Stir the Pot

Discussion in 'General Questions' started by Barry, Mar 11, 2014.

  1. Barry

    Barry Member

    I just read the following ad in the Corpus Christi Craig's list and I'm torn between a retaliation reply or just not stir the pot hoping he goes away. Whaddaya think?

    motor cycle engine on a bycicle? - $1 (cc)


  2. bluegoatwoods

    bluegoatwoods Well-Known Member

    Well.....I'm not too clear on who's saying what. But I take it that the part of your post in caps is the craigslist post and that you're quoting this guy there? That would seem to make sense.

    In that case, this guy is pretty much a troll. He's just wanting to start an argument or he's declaring his 'sophisticated' views and will have nothing but scorn for differing views.

    And, of course, feeding trolls is a losing game. Still, I'll sometimes argue with them if only because I can't always stand by while someone spouts idiocy.
  3. butterbean

    butterbean Well-Known Member

    His wording is a bit strong in certain ways, but I can't disagree with him on the subject of brakes. Though I've never had an accident due to rim brakes (what I'm assuming he means by "bicycle brakes"), they are definitely not the best choice for a motorized bicycle. I always had problems with the pads. Soft ones stop good but wear too fast. Hard ones last longer, but scratch the rim, make the rim hot which can blow out a tire, and suck in the rain. I switched to a front drum over a year and a half ago, and I can definitely say that anything is better than rim brakes. Now the part about lightweight contraptions is debatable.
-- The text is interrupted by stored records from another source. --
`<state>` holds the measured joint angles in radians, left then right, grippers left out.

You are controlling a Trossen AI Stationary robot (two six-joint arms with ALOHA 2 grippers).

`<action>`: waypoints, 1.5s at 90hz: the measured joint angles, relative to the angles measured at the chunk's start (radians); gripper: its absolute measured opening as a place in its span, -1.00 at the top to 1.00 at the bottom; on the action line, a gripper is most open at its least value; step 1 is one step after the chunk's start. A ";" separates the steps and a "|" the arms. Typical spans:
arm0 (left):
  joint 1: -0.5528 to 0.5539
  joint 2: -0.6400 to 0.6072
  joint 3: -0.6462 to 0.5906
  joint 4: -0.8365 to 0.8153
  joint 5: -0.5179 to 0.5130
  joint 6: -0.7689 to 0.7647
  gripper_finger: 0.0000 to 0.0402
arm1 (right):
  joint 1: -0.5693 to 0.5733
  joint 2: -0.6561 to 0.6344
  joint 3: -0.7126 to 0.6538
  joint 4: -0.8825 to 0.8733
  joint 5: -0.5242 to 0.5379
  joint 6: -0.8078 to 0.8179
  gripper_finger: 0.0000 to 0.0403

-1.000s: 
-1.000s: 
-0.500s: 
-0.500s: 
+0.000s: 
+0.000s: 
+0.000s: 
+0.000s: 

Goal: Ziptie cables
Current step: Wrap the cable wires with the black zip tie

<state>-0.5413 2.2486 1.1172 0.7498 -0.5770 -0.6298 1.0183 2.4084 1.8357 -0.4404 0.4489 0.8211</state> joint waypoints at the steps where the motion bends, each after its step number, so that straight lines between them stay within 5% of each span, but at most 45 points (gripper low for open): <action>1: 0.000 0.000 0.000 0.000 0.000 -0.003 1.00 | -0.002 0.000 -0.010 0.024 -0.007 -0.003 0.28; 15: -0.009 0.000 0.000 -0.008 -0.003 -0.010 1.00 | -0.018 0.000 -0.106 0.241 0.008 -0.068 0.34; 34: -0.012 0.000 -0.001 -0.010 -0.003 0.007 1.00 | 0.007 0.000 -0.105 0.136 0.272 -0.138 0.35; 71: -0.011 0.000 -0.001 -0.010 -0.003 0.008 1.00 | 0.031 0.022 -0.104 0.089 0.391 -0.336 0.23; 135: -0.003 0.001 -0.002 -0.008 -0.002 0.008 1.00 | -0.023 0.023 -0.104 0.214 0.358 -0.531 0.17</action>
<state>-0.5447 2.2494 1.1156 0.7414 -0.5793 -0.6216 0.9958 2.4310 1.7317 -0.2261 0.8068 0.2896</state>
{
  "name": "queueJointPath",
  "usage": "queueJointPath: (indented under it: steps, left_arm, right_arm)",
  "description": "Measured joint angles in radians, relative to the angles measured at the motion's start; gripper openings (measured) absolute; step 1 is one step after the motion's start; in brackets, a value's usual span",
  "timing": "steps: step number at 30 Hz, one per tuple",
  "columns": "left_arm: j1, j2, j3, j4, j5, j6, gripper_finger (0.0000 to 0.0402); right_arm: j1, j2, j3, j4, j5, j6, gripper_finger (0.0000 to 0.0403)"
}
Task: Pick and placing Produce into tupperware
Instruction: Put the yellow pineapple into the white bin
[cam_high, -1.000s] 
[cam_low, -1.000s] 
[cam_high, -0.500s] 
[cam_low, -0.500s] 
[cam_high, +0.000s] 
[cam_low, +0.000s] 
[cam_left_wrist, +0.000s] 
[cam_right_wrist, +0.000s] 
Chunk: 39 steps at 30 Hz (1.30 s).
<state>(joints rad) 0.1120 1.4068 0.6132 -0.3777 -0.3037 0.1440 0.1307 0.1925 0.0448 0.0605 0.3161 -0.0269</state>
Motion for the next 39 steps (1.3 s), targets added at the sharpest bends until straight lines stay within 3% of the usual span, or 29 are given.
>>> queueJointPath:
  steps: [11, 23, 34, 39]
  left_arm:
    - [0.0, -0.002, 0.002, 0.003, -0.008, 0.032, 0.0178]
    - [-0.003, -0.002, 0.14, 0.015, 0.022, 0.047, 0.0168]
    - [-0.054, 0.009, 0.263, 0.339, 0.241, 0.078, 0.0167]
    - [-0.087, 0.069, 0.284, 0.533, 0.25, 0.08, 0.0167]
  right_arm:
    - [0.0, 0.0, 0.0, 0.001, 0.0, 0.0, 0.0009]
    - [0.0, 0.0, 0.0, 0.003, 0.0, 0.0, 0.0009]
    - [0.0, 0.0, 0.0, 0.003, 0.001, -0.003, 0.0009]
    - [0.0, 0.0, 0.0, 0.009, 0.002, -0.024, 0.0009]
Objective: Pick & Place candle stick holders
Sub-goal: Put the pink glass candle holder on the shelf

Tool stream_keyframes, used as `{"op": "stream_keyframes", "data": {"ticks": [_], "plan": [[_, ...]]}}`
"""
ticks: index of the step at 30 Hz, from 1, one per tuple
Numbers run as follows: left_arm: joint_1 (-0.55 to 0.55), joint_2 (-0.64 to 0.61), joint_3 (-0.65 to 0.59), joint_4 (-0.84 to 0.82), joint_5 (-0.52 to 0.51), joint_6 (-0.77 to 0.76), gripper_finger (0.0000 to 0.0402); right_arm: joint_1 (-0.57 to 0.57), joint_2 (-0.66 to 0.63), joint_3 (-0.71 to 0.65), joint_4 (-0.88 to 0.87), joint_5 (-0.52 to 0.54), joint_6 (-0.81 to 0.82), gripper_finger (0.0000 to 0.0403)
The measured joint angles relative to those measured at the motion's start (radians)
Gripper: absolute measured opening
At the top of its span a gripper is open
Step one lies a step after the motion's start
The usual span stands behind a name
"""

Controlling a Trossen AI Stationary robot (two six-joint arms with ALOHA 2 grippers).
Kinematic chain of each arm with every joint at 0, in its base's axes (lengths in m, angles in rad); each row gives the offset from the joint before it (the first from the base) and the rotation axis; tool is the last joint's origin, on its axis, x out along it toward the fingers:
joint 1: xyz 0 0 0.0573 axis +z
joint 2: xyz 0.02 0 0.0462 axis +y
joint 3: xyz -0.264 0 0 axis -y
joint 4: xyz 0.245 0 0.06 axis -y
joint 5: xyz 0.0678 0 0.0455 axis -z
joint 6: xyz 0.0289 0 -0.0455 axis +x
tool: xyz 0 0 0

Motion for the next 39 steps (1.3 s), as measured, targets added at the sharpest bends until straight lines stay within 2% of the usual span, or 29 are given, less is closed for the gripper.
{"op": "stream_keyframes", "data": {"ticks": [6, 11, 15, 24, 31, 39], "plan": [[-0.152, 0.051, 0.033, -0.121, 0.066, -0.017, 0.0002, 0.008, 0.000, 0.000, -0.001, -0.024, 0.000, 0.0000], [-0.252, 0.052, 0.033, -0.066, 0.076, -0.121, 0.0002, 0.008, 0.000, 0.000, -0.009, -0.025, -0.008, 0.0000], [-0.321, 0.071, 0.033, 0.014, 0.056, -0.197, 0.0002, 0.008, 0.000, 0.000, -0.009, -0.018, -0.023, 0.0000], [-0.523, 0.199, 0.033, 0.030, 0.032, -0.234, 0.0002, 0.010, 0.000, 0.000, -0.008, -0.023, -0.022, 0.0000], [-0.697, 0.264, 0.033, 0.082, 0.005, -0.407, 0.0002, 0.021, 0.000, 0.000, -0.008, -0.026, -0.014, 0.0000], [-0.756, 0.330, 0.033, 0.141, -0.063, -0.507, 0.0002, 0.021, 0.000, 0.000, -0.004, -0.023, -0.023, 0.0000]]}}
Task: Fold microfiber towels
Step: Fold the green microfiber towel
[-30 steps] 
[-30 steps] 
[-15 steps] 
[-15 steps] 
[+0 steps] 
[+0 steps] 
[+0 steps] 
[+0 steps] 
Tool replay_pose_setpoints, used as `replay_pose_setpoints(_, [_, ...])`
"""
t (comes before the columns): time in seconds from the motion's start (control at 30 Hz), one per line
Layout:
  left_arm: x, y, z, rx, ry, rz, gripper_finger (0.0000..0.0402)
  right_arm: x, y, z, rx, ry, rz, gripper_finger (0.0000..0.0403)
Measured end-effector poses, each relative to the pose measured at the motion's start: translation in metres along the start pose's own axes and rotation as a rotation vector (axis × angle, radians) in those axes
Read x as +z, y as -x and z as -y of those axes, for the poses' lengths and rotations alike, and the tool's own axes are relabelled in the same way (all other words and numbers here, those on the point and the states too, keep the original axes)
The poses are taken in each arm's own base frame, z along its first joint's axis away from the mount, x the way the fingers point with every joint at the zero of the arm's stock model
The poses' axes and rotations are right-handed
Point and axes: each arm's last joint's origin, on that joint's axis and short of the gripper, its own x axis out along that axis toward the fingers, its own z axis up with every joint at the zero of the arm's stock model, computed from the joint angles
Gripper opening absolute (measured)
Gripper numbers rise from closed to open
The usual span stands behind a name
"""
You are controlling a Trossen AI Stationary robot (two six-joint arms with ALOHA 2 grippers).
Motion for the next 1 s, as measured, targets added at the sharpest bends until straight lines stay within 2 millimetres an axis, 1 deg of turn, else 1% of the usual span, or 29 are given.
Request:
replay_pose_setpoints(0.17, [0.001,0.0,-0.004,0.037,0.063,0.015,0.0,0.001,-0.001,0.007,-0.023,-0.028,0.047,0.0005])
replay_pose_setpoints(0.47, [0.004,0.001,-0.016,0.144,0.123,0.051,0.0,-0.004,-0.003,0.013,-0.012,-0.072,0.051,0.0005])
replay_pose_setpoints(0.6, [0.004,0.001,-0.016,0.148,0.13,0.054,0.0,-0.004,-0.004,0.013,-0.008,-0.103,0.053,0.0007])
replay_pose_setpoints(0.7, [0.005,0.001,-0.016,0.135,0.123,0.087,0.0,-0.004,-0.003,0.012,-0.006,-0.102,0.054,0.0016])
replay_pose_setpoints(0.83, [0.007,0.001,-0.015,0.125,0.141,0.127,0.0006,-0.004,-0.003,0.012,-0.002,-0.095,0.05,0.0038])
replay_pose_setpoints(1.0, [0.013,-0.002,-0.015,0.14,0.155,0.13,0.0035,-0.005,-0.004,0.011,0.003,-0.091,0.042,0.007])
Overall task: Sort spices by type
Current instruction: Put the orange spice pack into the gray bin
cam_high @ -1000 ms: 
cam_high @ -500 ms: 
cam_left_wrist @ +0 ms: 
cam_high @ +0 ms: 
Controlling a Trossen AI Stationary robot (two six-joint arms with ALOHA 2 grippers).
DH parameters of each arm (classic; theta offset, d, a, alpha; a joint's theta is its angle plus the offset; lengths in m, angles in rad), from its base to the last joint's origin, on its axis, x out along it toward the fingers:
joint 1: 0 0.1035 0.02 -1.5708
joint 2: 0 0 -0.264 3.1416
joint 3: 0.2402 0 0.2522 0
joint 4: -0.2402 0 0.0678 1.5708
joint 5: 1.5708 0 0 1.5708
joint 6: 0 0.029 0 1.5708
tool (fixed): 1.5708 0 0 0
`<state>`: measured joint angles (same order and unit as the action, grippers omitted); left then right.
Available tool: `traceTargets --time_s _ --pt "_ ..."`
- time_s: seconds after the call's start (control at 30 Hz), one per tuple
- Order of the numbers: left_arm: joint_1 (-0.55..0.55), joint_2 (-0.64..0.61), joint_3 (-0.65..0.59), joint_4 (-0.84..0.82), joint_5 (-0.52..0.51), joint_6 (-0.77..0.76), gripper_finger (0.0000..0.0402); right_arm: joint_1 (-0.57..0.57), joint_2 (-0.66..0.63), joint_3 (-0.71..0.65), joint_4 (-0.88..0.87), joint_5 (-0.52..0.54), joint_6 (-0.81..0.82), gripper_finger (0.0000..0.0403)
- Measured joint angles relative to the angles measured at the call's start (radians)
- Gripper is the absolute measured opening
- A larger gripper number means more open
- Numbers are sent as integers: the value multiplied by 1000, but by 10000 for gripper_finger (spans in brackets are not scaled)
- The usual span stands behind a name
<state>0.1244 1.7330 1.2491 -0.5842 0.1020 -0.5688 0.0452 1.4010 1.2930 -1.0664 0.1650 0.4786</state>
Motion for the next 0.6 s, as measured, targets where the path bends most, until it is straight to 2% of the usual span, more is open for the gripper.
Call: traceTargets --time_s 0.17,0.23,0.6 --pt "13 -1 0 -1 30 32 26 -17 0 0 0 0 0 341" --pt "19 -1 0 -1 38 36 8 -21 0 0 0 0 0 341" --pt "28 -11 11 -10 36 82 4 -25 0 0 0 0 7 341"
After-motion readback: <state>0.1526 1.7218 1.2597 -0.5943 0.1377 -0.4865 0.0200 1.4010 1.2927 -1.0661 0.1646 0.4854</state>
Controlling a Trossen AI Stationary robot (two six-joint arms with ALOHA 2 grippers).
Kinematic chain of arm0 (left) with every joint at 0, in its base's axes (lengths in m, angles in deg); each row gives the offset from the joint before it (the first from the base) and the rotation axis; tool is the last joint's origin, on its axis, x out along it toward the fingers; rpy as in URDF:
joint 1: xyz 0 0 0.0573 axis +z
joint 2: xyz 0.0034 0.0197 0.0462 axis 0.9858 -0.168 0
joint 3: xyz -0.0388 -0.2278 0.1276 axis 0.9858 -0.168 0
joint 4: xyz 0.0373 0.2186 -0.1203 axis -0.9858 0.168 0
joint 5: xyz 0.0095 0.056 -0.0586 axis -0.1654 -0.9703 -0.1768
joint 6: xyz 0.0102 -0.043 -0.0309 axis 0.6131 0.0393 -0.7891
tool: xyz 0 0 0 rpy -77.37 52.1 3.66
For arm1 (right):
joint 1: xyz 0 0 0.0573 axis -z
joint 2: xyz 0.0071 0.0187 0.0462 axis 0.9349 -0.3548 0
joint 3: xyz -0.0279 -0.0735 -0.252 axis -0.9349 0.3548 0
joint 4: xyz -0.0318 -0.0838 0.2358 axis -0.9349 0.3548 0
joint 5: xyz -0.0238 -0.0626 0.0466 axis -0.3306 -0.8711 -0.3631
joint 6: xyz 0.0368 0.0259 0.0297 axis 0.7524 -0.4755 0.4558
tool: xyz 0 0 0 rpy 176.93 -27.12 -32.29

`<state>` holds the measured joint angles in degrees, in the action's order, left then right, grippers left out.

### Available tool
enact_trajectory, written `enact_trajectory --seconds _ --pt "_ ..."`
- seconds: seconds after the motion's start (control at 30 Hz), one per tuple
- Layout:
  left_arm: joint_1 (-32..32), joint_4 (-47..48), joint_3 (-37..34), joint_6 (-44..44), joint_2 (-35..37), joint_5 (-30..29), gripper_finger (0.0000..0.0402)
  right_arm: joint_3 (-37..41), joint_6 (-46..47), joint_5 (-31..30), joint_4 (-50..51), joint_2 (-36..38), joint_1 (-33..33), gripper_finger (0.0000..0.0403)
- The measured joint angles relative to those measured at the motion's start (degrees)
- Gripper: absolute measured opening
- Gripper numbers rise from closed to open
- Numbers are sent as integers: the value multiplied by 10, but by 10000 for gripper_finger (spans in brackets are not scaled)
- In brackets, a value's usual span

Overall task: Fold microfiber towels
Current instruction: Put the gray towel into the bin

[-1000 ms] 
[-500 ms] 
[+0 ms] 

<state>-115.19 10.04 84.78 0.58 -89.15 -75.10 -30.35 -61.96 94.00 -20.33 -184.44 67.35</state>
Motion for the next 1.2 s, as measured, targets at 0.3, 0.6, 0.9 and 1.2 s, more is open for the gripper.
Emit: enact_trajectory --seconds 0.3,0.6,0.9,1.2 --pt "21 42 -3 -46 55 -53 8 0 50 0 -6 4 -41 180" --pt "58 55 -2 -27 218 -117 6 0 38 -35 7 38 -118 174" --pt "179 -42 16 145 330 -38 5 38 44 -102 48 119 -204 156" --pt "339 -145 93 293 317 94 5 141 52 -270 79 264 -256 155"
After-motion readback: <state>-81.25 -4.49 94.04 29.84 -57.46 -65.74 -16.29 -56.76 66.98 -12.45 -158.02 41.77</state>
Some people swear by steel frames, others think aluminum is just fine. I will only build on steel frames, but that's my personal preference and I also weigh in excess of 250 lbs. But I think if you get in a serious accident, it won't matter what kind of frame you're on, cause you're effed either way.
  4. Fabian

    Fabian Well-Known Member

    Rim brakes are a suicidal concept on a motorized bicycle.
    Sticking your finger in a power point with the switch in an unknown position is a safer health option than riding a motorized bicycle fitted with rim brakes.
  5. grinningremlin

    grinningremlin Active Member

    Though disc may be better, you are dead wrong in your assertion that rim brakes aren't enough, and the above example is SLIGHTLY overstating things, may as well put nazi in there somewhere.Not trolling, just saying; prove it to yourself, do a mass poll on the forums you belong, and find the ratio of disc to everything else, then the ratio of accidents/near-misses/deaths that can be put to not using disc, you'll probably find a small minority have (or ever will) use disc, and they have been (and will be) just fine.
    To the OP, screw the turdo, I half think he's one of those crap "hybike" salesmen, and if he ain't, he doesn't need to know of the benefits of MAB, we have an oasis that many thirsty fools pass up,... good riddance.
    Last edited: Mar 12, 2014
  6. Fabian

    Fabian Well-Known Member

    :tooth: i can't remember the last time i "slightly" overstated a subject, because i don't do anything in a "slightly" manner. Now if you said i "greatly" overstated things, you would be much closer to the truth.
  7. grinningremlin

    grinningremlin Active Member

    Until they come up with the "sarcastica" font, my version of font tonality is one or two words in caps.Think about it, unless someone is bombing lonnnng hills, or doing a heavy haul like you (again down hills) there's no need for disc, any good brake set-up will lock them up.As a kid we bombed long hills with BMX & Bendix and crap 10 speeds with crap calipers, in the drops, going 50+ with/in traffic, used the brakes sparingly and lived to tell the tales: no helmets, no disc, no injuries.
  8. FurryOnTheInside

    FurryOnTheInside Active Member

    35-40MPH ?? :eek:
    COOOL I never knew about this but now I've read a craigslist ad' I want to buy a motorized bike too!! :devilish:

    That's called a backfire. :p

    Have to say though I've been clocked (by a following car) at over 45MPH on my human/gravity powered 24" wheeled BMX that I call my downhill street bike. It has Odyssey Evolver brakes, which are a high quality U-brake (rim brake). I don't repeatedly heat the Cool Stop Salmon pads and the wheel rim though: Downhill streets here last maybe 1 min., and I prefer to brake as little as possible anyway, that's the whole idea lol. Oh and I wouldn't neccesarily refer to it as "safe riding" lol. :helmet:

    BUT the effectiveness of ANY brake is limited by the traction of the tyre on the road surface anyway! :dunce:
  9. butre

    butre Well-Known Member

    Forget crap calipers, I grew up in the "ram your chucks between the tire and the fork" period when everyone was riding bikes with the front brake removed so we could 360 the handlebars and the rear coaster converted to a poor man's freewheel. I remember outrunning traffic on good downhills and never died doing that.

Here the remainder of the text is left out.